*Exercise goal:*
Could you return the entire listing below exactly as written?

*Exercise data:*

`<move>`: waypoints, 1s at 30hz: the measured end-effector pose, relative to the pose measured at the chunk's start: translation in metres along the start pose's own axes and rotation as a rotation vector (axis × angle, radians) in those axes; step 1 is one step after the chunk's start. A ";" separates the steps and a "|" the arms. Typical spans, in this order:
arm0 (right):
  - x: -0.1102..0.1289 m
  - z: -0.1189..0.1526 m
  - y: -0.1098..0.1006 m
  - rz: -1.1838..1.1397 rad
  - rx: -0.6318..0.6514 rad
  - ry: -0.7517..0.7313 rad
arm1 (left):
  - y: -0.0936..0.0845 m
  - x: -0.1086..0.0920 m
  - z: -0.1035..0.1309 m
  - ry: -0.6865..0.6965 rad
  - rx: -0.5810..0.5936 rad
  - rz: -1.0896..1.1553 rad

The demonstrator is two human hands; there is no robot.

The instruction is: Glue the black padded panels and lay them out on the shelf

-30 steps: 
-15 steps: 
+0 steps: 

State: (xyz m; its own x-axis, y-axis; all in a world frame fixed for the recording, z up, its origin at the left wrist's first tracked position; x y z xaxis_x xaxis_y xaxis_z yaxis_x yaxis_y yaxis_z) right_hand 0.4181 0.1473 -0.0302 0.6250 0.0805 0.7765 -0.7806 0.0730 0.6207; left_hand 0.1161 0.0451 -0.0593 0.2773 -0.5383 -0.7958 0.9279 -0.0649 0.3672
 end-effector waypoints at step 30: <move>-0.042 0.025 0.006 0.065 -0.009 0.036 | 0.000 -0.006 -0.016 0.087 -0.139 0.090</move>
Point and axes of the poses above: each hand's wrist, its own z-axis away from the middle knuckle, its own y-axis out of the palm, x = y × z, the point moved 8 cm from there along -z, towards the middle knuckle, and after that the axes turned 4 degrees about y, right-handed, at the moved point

*Answer to this task:*
`<move>`: waypoints, 1s at 30hz: the measured end-effector pose, relative to the pose measured at the chunk's start: translation in metres along the start pose's own axes and rotation as a rotation vector (axis × angle, radians) in those axes; step 1 is one step after the chunk's start. A ";" separates the steps and a "|" the arms. Typical spans, in this order:
arm0 (right):
  - x: -0.1102..0.1289 m
  - z: -0.1189..0.1526 m
  - y: -0.1098..0.1006 m
  - rz: -1.1838..1.1397 rad
  - rx: -0.6318..0.6514 rad
  - ry: -0.7517..0.7313 rad
arm1 (left):
  - y: -0.0936..0.0845 m
  - x: -0.1086..0.0920 m
  - z: -0.1035..0.1309 m
  - ry: -0.6865..0.6965 rad
  - rx: -0.5810..0.5936 rad
  - rz: -1.0896..1.1553 rad

The demonstrator is two human hands; there is no robot.

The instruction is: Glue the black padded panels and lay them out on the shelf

-30 steps: 
-15 steps: 
+0 steps: 

State: (xyz m; its own x-axis, y-axis; all in a world frame fixed for the recording, z up, its origin at the left wrist's first tracked position; x y z xaxis_x xaxis_y xaxis_z yaxis_x yaxis_y yaxis_z) right_hand 0.4181 0.1473 -0.0302 0.6250 0.0805 0.7765 -0.7806 0.0730 0.6207; left_hand 0.1161 0.0451 -0.0593 0.2773 -0.5383 -0.7958 0.9279 -0.0649 0.3672
 end-effector waypoints at step 30: <move>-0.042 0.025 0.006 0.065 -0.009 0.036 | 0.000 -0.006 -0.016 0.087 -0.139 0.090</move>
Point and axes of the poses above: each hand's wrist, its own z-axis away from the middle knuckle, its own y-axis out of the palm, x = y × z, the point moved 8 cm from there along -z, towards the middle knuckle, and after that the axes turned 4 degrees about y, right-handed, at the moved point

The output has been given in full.